A force, la parole de Jospin s'use



Entretien avec Arnaud Montebourg, député de la Saône-et-Loire, cofondateur du courant Nouveau Parti socialiste (NPS), paru dans le quotidien Le Parisien daté du 20 septembre 2004
Propos recueillis par Frédéric Gerschel


 

Laurent Fabius est désormais présenté comme le champion du non. Cela vous agace-t-il ?
Il n'y a pas que Fabius. Au NPS, nous avons livré notre analyse sur le projet Giscard il y a déjà neuf mois. Beaucoup d'autres ont adopté notre jugement. Que ce soient Henri Emmanuelli et ses amis ou bien d'anciens rocardiens, comme Manuel Valls et Jean-Pierre Masseret, président de la région Lorraine. Ou encore des personnalités connues pour leur proximité avec Dominique Strauss-Kahn, comme les responsables de la fédération du Pas-de-Calais. On rencontre dans toutes les sections des militants qui doutent, et s'interrogent.

François Hollande défend un « oui de combat »...
Alors c'est un combat aux côtés de Raffarin et de Berlusconi qui, eux, ont fait de leur victoire un horizon euphorique... Un socialiste ne peut se résoudre, à la limite, qu'à un « oui résigné » compte tenu du rapport de force actuellement favorable à la droite en Europe.

Pour quelles raisons ?
Cette Constitution est un piège antisocial. Ce texte organise l'impuissance politique en matière sociale et fiscale : il est conçu pour cela. Il institutionnalise la mondialisation, conduisant les salariés à une mise en compétition permanente. De surcroît le traité organise la paralysie de tout ce qui pourrait faire contrepoids à cette situation. Il donne un droit de veto à certains Etats, qui s'en serviront pour s'opposer à ceux qui veulent corriger les effets destructeurs du libéralisme. C'est le meilleur carburant pour les extrêmes droites européennes qui sont, hélas, en plein renouveau.

Les tenants du oui font remarquer que tous les partis socialistes européens approuvent le traité...
Je dis à ces partis : consultez vos militants comme nous le faisons en ce moment en France et nous reparlerons alors de ce prétendu isolement.

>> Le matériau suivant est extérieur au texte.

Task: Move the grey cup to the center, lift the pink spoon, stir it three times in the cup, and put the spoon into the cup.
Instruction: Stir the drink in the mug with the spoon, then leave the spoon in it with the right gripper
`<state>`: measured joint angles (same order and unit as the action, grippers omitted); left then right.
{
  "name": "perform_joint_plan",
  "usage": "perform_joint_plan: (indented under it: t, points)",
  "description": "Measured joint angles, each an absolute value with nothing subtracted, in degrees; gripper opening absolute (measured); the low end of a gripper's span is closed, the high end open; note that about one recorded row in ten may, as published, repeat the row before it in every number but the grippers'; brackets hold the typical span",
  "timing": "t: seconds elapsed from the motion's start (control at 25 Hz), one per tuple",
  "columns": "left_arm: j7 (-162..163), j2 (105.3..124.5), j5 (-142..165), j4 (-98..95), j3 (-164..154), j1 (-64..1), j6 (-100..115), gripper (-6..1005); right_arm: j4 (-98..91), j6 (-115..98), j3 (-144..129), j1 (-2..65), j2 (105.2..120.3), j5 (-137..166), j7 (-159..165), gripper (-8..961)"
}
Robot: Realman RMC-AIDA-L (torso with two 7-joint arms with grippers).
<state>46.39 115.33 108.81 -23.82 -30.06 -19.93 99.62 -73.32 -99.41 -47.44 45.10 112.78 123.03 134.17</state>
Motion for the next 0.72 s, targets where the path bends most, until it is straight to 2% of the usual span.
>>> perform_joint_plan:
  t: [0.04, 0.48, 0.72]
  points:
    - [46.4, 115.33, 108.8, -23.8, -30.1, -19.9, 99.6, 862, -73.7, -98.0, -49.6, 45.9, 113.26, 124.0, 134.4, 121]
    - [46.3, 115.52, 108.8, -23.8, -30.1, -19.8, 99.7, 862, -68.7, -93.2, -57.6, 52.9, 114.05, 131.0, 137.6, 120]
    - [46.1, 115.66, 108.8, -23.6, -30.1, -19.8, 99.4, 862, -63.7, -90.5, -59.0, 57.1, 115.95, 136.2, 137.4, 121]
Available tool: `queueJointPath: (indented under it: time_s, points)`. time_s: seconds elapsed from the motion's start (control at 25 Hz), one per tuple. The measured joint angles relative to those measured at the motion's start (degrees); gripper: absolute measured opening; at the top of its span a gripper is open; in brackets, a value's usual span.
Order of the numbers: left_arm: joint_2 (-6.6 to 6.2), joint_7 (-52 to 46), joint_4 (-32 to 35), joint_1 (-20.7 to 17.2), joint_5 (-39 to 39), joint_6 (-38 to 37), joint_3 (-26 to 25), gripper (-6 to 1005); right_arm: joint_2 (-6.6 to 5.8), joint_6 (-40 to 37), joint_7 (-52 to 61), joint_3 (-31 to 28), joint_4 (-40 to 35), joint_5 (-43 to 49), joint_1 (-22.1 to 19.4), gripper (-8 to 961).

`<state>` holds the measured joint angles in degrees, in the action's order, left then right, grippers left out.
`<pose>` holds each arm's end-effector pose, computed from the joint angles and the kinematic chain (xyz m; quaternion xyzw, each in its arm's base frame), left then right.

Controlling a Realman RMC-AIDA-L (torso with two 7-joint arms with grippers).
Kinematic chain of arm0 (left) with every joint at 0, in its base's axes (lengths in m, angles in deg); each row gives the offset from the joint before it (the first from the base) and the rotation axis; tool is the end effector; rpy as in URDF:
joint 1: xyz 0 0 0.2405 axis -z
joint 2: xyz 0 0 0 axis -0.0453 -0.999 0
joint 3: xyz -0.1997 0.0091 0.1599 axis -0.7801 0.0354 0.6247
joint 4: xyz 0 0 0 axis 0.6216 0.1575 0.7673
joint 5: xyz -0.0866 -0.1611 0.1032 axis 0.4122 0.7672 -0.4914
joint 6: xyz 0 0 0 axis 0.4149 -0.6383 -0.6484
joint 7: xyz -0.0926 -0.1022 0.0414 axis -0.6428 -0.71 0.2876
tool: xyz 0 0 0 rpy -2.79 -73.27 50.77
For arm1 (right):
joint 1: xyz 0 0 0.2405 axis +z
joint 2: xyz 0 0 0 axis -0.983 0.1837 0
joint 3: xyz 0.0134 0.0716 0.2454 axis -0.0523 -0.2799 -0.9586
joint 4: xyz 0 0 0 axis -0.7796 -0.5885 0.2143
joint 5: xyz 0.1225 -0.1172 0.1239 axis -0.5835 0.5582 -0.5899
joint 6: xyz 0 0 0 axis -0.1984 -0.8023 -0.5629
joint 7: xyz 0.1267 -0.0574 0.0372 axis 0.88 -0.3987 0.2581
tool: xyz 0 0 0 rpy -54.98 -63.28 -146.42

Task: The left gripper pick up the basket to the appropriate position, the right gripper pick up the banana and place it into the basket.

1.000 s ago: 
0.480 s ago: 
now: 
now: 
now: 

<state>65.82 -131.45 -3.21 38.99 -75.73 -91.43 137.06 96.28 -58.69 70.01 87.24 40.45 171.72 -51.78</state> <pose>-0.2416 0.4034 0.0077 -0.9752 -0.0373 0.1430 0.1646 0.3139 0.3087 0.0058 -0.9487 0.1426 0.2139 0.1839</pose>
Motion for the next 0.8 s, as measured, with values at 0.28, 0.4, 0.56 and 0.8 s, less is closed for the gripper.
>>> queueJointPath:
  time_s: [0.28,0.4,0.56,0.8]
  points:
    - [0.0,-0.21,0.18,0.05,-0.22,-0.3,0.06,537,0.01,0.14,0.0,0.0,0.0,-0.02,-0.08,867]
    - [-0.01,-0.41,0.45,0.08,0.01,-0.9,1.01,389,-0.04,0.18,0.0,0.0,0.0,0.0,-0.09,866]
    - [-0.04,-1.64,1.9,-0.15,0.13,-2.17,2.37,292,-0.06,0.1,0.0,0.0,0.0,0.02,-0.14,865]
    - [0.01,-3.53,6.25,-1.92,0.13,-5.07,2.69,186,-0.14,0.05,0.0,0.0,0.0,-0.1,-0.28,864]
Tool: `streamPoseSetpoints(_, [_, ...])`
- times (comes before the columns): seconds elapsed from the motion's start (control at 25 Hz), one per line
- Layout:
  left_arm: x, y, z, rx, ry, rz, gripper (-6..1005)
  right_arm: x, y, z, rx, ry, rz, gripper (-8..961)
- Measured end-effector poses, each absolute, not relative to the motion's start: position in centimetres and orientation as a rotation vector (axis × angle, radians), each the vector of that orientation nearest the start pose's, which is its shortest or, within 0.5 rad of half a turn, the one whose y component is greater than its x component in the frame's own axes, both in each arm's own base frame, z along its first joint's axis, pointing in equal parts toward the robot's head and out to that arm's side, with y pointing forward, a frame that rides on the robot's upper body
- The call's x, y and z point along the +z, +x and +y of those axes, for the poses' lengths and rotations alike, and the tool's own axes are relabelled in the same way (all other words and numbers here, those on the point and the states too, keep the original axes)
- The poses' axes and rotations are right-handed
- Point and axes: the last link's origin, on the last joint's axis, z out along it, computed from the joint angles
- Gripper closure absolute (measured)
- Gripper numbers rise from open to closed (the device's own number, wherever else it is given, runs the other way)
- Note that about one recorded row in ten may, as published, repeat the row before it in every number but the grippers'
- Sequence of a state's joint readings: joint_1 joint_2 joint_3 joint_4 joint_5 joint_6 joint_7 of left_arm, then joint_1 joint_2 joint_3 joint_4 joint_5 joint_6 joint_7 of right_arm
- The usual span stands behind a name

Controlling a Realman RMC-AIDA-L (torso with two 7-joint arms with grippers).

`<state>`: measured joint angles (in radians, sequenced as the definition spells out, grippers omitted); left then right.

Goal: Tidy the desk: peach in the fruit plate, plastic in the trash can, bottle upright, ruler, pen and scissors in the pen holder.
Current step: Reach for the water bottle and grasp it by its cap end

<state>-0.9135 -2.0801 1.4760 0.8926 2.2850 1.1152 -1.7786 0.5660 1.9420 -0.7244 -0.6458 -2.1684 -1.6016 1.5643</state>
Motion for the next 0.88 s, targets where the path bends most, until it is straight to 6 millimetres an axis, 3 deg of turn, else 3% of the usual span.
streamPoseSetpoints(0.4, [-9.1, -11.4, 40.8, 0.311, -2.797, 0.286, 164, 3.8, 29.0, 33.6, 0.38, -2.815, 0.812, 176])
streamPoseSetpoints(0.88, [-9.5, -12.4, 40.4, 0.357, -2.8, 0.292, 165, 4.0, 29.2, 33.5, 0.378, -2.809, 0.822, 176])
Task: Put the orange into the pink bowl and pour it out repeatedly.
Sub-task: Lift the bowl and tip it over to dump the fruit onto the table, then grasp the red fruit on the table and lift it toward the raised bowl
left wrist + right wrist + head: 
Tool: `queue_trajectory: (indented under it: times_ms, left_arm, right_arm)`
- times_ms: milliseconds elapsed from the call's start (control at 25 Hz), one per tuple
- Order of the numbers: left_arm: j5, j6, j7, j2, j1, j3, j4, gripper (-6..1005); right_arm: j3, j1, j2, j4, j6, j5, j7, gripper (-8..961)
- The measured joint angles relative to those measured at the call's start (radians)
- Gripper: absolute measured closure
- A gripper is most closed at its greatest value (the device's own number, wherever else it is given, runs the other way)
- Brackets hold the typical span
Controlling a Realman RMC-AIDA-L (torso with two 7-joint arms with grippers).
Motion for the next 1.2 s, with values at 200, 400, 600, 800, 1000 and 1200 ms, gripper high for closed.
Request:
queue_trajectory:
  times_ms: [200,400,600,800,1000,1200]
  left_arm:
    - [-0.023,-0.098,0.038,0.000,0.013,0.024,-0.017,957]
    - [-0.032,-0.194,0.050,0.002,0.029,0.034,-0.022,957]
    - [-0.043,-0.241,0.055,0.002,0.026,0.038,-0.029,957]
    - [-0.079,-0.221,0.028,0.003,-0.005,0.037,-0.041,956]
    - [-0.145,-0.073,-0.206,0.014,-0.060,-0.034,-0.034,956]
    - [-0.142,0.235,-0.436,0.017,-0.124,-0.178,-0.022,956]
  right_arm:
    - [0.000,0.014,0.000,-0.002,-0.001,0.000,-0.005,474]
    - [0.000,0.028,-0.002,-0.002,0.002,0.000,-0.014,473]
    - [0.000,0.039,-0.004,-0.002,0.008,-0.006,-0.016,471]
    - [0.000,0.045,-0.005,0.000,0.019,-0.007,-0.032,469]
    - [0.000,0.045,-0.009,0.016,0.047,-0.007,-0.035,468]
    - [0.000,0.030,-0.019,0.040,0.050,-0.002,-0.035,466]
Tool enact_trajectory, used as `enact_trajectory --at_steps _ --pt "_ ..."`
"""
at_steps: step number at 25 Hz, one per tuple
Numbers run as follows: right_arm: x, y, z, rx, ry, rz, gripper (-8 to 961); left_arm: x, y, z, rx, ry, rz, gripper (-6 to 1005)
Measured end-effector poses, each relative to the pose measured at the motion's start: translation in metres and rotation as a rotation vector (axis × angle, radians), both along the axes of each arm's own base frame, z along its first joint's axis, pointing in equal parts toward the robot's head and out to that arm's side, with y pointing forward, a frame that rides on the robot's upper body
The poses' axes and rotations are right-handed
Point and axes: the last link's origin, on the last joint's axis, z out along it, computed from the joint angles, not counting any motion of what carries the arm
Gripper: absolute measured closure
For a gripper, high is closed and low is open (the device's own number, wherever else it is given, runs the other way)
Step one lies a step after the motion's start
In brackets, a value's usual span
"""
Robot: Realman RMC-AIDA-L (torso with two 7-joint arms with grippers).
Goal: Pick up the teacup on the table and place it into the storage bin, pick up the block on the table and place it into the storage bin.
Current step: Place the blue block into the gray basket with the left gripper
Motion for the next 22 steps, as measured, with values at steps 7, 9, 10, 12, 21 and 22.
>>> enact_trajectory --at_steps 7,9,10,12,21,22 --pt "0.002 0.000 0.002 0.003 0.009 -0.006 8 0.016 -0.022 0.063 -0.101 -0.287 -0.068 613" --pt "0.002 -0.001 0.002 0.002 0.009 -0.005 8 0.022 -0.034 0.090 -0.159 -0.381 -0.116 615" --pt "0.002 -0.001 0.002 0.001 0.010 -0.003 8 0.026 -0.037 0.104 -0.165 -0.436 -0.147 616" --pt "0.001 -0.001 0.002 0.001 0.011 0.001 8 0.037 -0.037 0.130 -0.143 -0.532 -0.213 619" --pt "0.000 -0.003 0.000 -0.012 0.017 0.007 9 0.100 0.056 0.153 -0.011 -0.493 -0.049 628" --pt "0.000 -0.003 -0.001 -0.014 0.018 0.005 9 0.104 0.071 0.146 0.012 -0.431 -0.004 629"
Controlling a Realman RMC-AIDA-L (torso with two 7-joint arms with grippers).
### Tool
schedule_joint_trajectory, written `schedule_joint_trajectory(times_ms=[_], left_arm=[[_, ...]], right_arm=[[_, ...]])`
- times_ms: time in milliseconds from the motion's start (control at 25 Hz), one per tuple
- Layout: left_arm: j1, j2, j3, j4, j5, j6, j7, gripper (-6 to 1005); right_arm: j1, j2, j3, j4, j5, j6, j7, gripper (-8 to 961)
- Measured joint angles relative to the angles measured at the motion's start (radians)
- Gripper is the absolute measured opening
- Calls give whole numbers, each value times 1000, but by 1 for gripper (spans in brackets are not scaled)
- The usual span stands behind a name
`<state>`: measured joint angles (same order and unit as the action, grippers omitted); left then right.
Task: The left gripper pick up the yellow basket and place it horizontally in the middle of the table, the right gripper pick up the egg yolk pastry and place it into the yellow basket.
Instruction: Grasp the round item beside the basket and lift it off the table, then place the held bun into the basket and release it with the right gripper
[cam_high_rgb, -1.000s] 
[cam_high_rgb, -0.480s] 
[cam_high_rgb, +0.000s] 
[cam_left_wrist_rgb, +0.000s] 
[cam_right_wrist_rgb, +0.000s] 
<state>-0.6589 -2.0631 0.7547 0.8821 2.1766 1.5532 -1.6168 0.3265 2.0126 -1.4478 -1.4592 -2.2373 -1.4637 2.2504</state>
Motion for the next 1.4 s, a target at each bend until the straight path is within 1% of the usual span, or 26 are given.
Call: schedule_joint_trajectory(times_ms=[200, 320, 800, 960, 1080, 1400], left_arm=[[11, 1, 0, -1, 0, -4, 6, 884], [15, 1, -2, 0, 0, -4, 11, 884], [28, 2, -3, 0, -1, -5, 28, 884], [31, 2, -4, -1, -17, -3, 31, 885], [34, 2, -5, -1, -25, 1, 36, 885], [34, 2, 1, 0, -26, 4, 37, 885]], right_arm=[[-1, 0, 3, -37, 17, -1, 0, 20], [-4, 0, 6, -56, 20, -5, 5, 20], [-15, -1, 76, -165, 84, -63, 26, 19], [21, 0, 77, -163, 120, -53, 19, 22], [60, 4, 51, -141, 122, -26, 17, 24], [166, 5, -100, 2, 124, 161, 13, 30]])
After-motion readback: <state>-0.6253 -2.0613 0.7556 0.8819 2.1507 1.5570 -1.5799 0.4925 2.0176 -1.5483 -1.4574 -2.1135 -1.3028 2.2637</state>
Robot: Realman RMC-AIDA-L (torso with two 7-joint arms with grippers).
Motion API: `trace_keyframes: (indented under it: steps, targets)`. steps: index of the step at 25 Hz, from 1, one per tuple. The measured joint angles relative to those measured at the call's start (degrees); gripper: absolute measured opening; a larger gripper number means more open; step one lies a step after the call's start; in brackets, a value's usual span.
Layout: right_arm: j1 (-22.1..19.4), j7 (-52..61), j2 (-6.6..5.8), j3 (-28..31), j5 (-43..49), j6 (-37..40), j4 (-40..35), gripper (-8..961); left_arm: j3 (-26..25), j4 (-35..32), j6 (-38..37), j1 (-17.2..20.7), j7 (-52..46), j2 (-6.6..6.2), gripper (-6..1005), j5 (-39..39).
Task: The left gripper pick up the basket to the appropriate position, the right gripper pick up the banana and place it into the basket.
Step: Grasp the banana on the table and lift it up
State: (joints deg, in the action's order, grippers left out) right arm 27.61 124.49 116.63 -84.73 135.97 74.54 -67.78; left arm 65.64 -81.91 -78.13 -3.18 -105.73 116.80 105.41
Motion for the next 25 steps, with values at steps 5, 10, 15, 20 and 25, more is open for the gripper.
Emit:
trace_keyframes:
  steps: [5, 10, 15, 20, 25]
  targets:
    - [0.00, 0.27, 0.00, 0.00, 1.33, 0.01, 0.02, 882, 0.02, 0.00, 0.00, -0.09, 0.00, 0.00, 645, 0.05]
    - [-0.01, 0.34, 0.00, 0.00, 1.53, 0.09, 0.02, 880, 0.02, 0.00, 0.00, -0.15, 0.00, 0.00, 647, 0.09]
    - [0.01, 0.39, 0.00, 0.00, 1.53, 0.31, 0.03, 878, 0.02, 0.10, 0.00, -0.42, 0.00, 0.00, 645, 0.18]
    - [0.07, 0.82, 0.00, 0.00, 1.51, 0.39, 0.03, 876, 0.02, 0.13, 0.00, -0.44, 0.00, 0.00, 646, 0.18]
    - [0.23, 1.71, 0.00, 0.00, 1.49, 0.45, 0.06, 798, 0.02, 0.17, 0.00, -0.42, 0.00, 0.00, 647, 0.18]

D'ailleurs les choses commencent à bouger. Le leader du PS belge Elio di Rupo ne vient-il pas aussi d'exprimer le désir de demander à sa base ce qu'elle pense de la Constitution ? Il admet que le non peut l'emporter. Nous ne sommes pas si seuls ...

François Hollande estime qu'un non français déboucherait sur une crise majeure...
Quoiqu'il arrive, ratification ou non, la Constitution n'entrera pas en vigueur avant 2009. Nous aurons donc largement le temps de réécrire un traité plus acceptable. Le facteur de blocage c'est le oui car il fige pour longtemps l'immobilisme politique en Europe.

Pour Ségolène Royal, les socialistes perdront la présidentielle s'ils votent non...
Je n'ai jamais eu une très grande confiance dans les analyses prédictives de Ségolène Royal. Ne mélangeons pas les questions et les échéances. Les militants ont le droit de faire leur choix librement. Toute opération de chantage ne peut être que contre-productive.

Lionel Jospin doit parler cette semaine. Redoutez-vous son intervention dans le débat ?
Jospin fait partie de ces dirigeants qui nous ont expliqué depuis quinze ans que si nous n'avions pas obtenu de contreparties sociales aux concessions faites aux droites européennes cela viendrait la fois suivante. Ce fut le cas pour les traités de Maastricht, d'Amsterdam, de Nice. Et c'est sûrement ce qu'il s'apprête à dire s'agissant de la Constitution. A force, sa parole s'use et perd de son crédit.